WRIT OF ERROR to the Second Branch Appellate Court for the First District;-heard in that court on writ of error to the Municipal Court of Chicago; the Hon. JOHN K. PRINDIVILLE, Judge, presiding.

WILLIAM R. FETZER, for plaintiff in error.

EDWARD J. BRUNDAGE, Attorney General, MACLAY HOYNE, State's Attorney, and SUMNER S. ANDERSON, (EDWARD E. WILSON, of counsel,) for the People.

Mr. JUSTICE CARTWRIGHT delivered the opinion of the

court:

Plaintiff in error, John Reed, was charged by an information filed in the municipal court of Chicago on February 13, 1918, with a violation of section 2 of the act in

relation to pandering, as amended in 1917, (Laws of 1917, P. 349,) and upon a trial by the court without a jury he was found guilty and sentenced to confinement for one year in the house of correction and to pay a fine of $500 and costs.
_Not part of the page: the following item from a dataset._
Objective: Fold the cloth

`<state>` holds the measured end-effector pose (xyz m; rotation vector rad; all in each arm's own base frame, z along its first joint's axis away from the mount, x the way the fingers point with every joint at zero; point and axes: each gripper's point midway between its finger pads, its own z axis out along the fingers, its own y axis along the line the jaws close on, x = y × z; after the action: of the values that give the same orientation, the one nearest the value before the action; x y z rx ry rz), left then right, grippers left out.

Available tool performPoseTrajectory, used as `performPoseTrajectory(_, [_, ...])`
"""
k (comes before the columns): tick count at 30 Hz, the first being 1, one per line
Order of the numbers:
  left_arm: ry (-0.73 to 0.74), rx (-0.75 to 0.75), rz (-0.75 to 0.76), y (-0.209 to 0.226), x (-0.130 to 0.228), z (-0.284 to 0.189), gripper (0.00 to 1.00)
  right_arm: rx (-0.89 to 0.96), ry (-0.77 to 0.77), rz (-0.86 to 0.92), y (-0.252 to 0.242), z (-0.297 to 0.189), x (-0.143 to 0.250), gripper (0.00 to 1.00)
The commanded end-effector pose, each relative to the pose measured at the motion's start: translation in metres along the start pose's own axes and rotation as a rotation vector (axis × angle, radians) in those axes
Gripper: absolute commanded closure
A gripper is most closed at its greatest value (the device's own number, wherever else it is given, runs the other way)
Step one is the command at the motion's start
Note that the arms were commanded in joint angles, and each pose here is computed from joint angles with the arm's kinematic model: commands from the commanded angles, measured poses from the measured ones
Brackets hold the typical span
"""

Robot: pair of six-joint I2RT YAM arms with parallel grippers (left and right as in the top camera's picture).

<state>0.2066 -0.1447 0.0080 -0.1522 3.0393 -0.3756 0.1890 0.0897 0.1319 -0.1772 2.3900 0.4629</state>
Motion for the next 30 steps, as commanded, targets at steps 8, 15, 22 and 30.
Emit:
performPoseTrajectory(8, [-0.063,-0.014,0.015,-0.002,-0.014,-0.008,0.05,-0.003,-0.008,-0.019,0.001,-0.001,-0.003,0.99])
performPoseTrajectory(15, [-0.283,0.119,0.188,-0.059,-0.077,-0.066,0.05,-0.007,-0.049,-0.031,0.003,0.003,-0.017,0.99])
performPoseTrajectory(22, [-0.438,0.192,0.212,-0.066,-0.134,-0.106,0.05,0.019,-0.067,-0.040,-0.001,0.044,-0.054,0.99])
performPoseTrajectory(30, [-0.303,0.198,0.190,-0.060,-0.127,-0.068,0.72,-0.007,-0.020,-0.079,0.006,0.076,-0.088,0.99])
The Appellate Court for the First District affirmed the judgment, and a writ of error was sued out of this court to bring the judgment of the Appellate Court in review.

The jurisdiction of the municipal court is questioned because section 27 of the act establishing the court permits an information for a criminal offense upon information and belief. The prosecution upon such an information is in contravention of section 6 of the bill of rights, (Parris v. People, 76 Ill. 274; People v. Clark, 280 id. 160;) but if the verification had been upon information and belief, the constitutional right was waived both by making no objection in the trial court and by taking the record to the Appellate Court for review. (People v. Powers, 283 Ill. 438.) The information, however, was verified by the affidavit of Johanna von Lukowitz, not upon information and belief but of her own knowledge, and was not subject to the objection.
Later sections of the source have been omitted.